What you are asked to do -
Every line of the listing should be retyped exactly, but none of the pictures should be.
[Start of Attachment]
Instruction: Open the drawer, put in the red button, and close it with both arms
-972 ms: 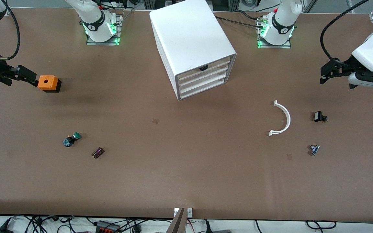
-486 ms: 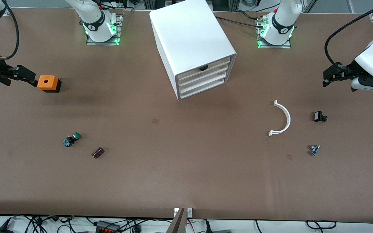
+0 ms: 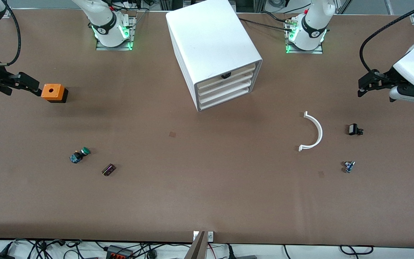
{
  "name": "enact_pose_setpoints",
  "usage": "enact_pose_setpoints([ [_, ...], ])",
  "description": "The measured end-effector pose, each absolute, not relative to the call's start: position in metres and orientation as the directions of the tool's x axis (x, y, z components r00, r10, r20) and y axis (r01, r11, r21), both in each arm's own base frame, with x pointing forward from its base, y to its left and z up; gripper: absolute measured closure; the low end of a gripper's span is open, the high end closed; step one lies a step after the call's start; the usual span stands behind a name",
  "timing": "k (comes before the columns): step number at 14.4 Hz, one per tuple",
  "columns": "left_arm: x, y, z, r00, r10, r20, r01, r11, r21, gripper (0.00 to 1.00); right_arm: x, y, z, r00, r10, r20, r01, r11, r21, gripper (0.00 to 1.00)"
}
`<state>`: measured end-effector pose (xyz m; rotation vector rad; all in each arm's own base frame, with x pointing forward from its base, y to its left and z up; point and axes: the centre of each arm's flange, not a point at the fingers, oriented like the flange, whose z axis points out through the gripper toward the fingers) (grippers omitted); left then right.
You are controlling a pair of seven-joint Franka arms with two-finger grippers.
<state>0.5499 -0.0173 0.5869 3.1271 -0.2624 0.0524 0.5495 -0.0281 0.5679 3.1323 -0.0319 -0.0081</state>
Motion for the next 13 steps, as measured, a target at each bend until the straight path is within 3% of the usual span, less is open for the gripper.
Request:
enact_pose_setpoints([
  [13, 0.5528, -0.0222, 0.5864, 0.984, -0.175, 0.014, -0.175, -0.984, 0.003, 0.0, 0.5495, -0.0284, 0.5676, 1.0, -0.021, -0.006, -0.021, -1.0, 0.009, 0.0],
])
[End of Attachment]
Exercise output -
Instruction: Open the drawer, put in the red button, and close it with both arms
-972 ms: 
-486 ms: 
+0 ms: 
{
  "name": "enact_pose_setpoints",
  "usage": "enact_pose_setpoints([ [_, ...], ])",
  "description": "The measured end-effector pose, each absolute, not relative to the call's start: position in metres and orientation as the directions of the tool's x axis (x, y, z components r00, r10, r20) and y axis (r01, r11, r21), both in each arm's own base frame, with x pointing forward from its base, y to its left and z up; gripper: absolute measured closure; the low end of a gripper's span is open, the high end closed; step one lies a step after the call's start; the usual span stands behind a name",
  "timing": "k (comes before the columns): step number at 14.4 Hz, one per tuple",
  "columns": "left_arm: x, y, z, r00, r10, r20, r01, r11, r21, gripper (0.00 to 1.00); right_arm: x, y, z, r00, r10, r20, r01, r11, r21, gripper (0.00 to 1.00)"
}
`<state>`: measured end-effector pose (xyz m; rotation vector rad; all in each arm's own base frame, with x pointing forward from its base, y to its left and z up; point and axes: the centre of each arm's flange, not a point at the fingers, oriented like the flange, whose z axis points out through the gripper toward the fingers) (grippers omitted); left then right.
You are controlling a pair of seven-joint Franka arms with two-finger grippers.
<state>0.5499 -0.0173 0.5869 3.1271 -0.2624 0.0524 0.5495 -0.0281 0.5679 3.1323 -0.0319 -0.0081</state>
Motion for the next 13 steps, as measured, a target at each bend until the straight path is within 3% of the usual span, less is open for the gripper.
Request:
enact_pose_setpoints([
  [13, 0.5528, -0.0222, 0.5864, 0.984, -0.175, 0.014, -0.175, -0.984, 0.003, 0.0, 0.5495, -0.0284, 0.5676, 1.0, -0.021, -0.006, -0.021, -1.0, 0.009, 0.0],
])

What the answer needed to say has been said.